Try it>
Your reply should reproduce each line below exactly and carry none of the pictures.

Supplied data>
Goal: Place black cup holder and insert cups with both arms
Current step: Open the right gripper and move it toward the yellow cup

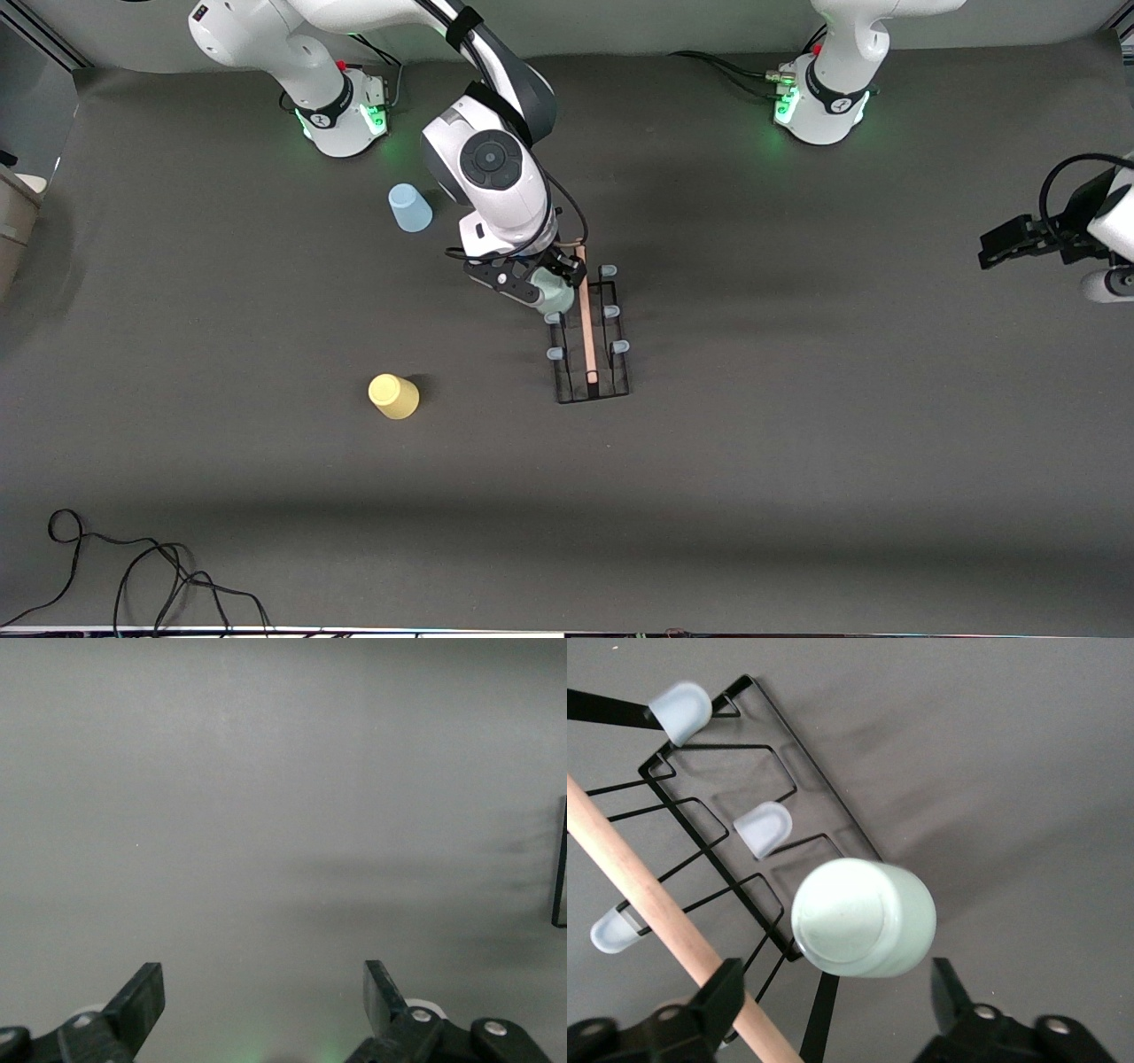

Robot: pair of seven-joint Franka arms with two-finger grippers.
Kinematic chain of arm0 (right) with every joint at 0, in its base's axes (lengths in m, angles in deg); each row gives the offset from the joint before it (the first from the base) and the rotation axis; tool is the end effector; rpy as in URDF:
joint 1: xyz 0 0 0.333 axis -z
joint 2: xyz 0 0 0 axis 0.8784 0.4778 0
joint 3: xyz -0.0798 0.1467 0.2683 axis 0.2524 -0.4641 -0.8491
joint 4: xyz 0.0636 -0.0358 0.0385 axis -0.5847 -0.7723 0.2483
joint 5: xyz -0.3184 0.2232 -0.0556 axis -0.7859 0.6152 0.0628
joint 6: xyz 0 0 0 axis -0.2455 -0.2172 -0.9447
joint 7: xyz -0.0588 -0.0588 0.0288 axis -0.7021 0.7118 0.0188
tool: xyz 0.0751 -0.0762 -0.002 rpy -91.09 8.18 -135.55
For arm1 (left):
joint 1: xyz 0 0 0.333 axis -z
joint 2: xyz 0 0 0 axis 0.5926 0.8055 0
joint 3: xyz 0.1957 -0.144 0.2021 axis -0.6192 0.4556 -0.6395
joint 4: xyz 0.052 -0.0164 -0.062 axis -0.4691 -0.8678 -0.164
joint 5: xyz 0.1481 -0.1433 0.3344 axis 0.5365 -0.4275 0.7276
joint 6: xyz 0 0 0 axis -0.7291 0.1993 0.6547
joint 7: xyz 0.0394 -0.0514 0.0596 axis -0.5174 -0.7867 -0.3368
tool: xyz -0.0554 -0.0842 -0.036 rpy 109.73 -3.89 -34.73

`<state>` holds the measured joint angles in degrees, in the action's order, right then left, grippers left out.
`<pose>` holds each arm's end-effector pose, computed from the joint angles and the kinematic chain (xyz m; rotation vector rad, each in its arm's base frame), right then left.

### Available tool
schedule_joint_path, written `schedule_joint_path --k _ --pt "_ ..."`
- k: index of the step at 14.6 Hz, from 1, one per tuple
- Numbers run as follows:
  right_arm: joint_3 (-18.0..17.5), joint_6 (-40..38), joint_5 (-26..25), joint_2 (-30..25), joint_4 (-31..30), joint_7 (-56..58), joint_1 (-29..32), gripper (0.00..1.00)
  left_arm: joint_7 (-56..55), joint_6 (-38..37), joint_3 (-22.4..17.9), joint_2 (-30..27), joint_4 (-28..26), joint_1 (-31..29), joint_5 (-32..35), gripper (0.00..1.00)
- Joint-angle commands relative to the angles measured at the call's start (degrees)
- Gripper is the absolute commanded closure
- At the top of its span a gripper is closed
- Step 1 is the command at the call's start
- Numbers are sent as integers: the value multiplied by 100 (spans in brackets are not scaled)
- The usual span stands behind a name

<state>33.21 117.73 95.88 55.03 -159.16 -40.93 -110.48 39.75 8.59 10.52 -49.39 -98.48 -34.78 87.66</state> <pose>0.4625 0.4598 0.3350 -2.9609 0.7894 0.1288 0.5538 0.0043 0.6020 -3.1160 -0.0625 0.1184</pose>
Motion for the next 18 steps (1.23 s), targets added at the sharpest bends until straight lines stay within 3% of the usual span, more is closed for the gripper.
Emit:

Final answer>
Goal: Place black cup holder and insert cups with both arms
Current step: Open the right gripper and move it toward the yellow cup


Robot: pair of seven-joint Franka arms with two-finger grippers.
Kinematic chain of arm0 (right) with every joint at 0, in its base's axes (lengths in m, angles in deg); each row gives the offset from the joint before it (the first from the base) and the rotation axis; tool is the end effector; rpy as in URDF:
joint 1: xyz 0 0 0.333 axis -z
joint 2: xyz 0 0 0 axis 0.8784 0.4778 0
joint 3: xyz -0.0798 0.1467 0.2683 axis 0.2524 -0.4641 -0.8491
joint 4: xyz 0.0636 -0.0358 0.0385 axis -0.5847 -0.7723 0.2483
joint 5: xyz -0.3184 0.2232 -0.0556 axis -0.7859 0.6152 0.0628
joint 6: xyz 0 0 0 axis -0.2455 -0.2172 -0.9447
joint 7: xyz -0.0588 -0.0588 0.0288 axis -0.7021 0.7118 0.0188
tool: xyz 0.0751 -0.0762 -0.002 rpy -91.09 8.18 -135.55
For arm1 (left):
joint 1: xyz 0 0 0.333 axis -z
joint 2: xyz 0 0 0 axis 0.5926 0.8055 0
joint 3: xyz 0.1957 -0.144 0.2021 axis -0.6192 0.4556 -0.6395
joint 4: xyz 0.052 -0.0164 -0.062 axis -0.4691 -0.8678 -0.164
joint 5: xyz 0.1481 -0.1433 0.3344 axis 0.5365 -0.4275 0.7276
joint 6: xyz 0 0 0 axis -0.7291 0.1993 0.6547
joint 7: xyz 0.0394 -0.0514 0.0596 axis -0.5174 -0.7867 -0.3368
tool: xyz -0.0554 -0.0842 -0.036 rpy 109.73 -3.89 -34.73

`<state>` holds the measured joint angles in degrees, in the action's order, right then left, grippers left out.
`<pose>` holds each arm's end-effector pose, computed from the joint angles and the kinematic chain (xyz m; rotation vector rad, each in its arm's base frame), right then left.

### Available tool
schedule_joint_path, written `schedule_joint_path --k _ --pt "_ ..."`
- k: index of the step at 14.6 Hz, from 1, one per tuple
- Numbers run as follows:
  right_arm: joint_3 (-18.0..17.5), joint_6 (-40..38), joint_5 (-26..25), joint_2 (-30..25), joint_4 (-31..30), joint_7 (-56..58), joint_1 (-29..32), gripper (0.00..1.00)
  left_arm: joint_7 (-56..55), joint_6 (-38..37), joint_3 (-22.4..17.9), joint_2 (-30..27), joint_4 (-28..26), joint_1 (-31..29), joint_5 (-32..35), gripper (0.00..1.00)
- Joint-angle commands relative to the angles measured at the call's start (degrees)
- Gripper is the absolute commanded closure
- At the top of its span a gripper is closed
- Step 1 is the command at the call's start
- Numbers are sent as integers: the value multiplied by 100 (spans in brackets are not scaled)
- The usual span stands behind a name

<state>33.21 117.73 95.88 55.03 -159.16 -40.93 -110.48 39.75 8.59 10.52 -49.39 -98.48 -34.78 87.66</state> <pose>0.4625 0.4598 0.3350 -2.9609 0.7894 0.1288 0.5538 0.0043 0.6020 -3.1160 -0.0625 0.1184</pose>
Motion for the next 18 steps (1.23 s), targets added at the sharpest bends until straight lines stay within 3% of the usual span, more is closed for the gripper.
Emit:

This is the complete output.